Fra Analyse udarbejdet af den internationale kapitalfond Blackrock: 

BREXIT TIMELINE A leave vote would immediately usher in a period of acute political and economic uncertainty for the UK – and to a lesser extent for the rest of the EU. No country has ever left the EU. This means the formal rules can provide only a rough guide for how events would unfold. The Treaty on European Union stipulates in Article 50 that a member state must notify the European Commission (EC) of its intention to leave.

This would trigger a negotiation between the rest of the EU and the UK on the arrangements for withdrawal. A majority of EU member states and the European Parliament would have to agree on the details. Separation would likely take effect either on the date a new agreement enters into force, or, failing that, two years after the initial notification.

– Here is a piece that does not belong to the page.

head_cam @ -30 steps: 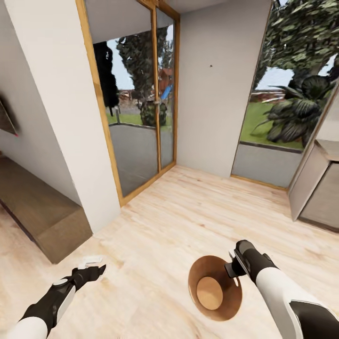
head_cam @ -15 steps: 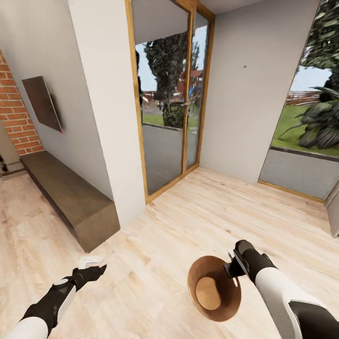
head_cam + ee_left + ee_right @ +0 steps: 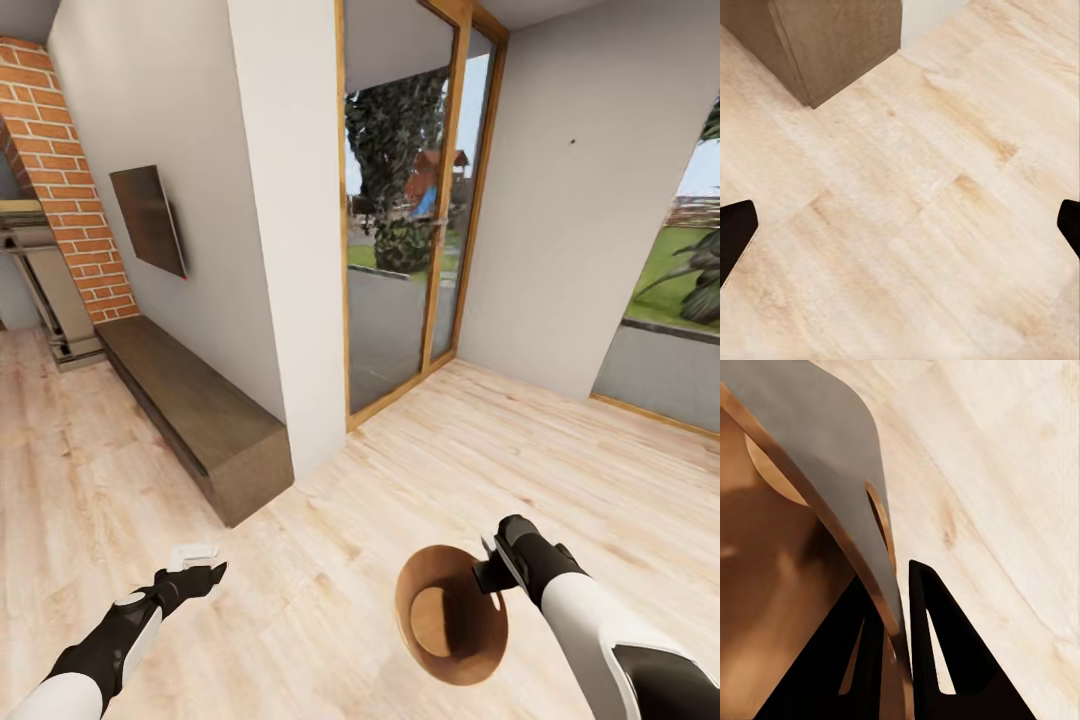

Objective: Put the three can of soda from the living room inside the tash can in the kitchen.

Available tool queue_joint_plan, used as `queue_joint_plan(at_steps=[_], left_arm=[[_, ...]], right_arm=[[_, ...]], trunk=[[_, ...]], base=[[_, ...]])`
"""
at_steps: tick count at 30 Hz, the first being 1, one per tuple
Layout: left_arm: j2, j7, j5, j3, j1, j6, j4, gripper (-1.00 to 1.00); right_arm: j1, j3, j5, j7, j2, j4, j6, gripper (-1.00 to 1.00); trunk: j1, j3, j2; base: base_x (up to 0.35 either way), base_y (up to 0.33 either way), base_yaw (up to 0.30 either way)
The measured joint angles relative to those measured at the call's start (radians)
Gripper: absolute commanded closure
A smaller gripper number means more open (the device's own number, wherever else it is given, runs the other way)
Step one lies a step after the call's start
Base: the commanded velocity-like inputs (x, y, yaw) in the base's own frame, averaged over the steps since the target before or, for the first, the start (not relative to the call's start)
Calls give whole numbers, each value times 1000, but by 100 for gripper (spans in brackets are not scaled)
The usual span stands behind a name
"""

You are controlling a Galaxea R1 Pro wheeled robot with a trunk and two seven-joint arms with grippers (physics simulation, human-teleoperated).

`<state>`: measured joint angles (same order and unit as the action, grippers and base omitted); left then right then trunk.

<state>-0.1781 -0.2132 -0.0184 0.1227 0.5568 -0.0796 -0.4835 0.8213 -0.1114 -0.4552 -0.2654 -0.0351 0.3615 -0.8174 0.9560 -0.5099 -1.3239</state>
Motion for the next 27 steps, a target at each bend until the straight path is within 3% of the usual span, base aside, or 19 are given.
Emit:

Only unanimous agreement of the UK and the EC could extend this deadline. The earliest UK exit: June 2018. See the graphic above. In practice, we see talks dragging on for several years. The UK could delay triggering Article 50 because it arguably would reduce its bargaining power by placing a deadline on negotiations.

Any political instability in the UK following a leave vote would slow down negotiations. And the talks’ complexity could have both sides call for an extension. We see a risk of economically damaging brinkmanship in the process. A recent simulation exercise by Open Europe found UK-EU relations would break down quickly after a Brexit vote.

Potential reasons: domestic political jockeying in the UK and other EU member states, fears in the rest of the EU about setting secessionist precedents, and mercantilist desires to redirect investment in key sectors away from the UK. Also, negotiations are unlikely to take place in a collaborative spirit if the UK delegation were led by politicians hostile to the EU. It takes two to tango.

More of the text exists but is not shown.